### [Problem statement]
From the entries below, return exactly the lines beginning at the one that contains "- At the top" and ending at the one that contains "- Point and", both of them included, and only those lines.

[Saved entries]
Segment Open
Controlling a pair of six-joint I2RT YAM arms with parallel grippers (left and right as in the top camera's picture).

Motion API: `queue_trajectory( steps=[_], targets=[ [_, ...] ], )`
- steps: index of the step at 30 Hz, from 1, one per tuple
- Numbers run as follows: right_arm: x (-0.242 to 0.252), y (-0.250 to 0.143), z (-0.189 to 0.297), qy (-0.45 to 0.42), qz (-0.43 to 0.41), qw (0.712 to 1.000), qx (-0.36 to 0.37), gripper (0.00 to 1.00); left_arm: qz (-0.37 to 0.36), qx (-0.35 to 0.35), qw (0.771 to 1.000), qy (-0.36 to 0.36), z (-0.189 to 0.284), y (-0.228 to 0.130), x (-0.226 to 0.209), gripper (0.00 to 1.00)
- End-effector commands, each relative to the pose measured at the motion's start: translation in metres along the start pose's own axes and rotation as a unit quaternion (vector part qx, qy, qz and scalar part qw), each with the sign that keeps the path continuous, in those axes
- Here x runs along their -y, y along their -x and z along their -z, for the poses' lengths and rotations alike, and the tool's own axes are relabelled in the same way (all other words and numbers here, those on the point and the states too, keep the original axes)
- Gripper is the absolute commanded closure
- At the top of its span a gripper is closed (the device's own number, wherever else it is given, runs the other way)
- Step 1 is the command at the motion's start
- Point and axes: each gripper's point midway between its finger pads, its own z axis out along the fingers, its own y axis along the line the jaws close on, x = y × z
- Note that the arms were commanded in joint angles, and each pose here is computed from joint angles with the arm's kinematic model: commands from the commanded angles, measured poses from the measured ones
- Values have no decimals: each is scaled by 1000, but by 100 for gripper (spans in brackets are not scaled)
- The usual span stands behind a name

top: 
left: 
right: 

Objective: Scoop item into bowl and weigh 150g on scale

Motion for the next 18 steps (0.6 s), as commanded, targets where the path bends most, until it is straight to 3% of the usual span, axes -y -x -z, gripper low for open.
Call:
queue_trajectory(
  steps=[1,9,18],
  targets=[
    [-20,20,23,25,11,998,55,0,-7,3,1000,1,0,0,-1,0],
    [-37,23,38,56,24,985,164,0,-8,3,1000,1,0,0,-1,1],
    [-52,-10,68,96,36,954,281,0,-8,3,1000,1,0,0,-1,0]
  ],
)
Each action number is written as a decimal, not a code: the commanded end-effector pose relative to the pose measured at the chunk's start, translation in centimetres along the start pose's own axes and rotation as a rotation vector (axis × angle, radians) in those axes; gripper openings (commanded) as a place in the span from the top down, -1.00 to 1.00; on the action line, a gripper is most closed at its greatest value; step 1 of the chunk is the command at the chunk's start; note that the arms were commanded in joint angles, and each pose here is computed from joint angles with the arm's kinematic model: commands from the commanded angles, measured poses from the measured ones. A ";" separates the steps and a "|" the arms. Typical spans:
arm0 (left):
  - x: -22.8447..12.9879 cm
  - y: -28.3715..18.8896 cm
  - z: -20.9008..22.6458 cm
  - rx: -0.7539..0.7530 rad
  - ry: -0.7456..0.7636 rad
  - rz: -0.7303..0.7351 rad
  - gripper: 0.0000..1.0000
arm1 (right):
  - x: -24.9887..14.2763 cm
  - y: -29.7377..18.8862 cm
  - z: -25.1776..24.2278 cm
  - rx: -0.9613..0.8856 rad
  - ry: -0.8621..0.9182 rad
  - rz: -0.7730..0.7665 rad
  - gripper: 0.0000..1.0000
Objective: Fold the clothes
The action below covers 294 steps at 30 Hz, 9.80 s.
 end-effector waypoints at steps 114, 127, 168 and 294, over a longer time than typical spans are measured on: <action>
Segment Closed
### [Response below]
- At the top of its span a gripper is closed (the device's own number, wherever else it is given, runs the other way)
- Step 1 is the command at the motion's start
- Point and axes: each gripper's point midway between its finger pads, its own z axis out along the fingers, its own y axis along the line the jaws close on, x = y × z

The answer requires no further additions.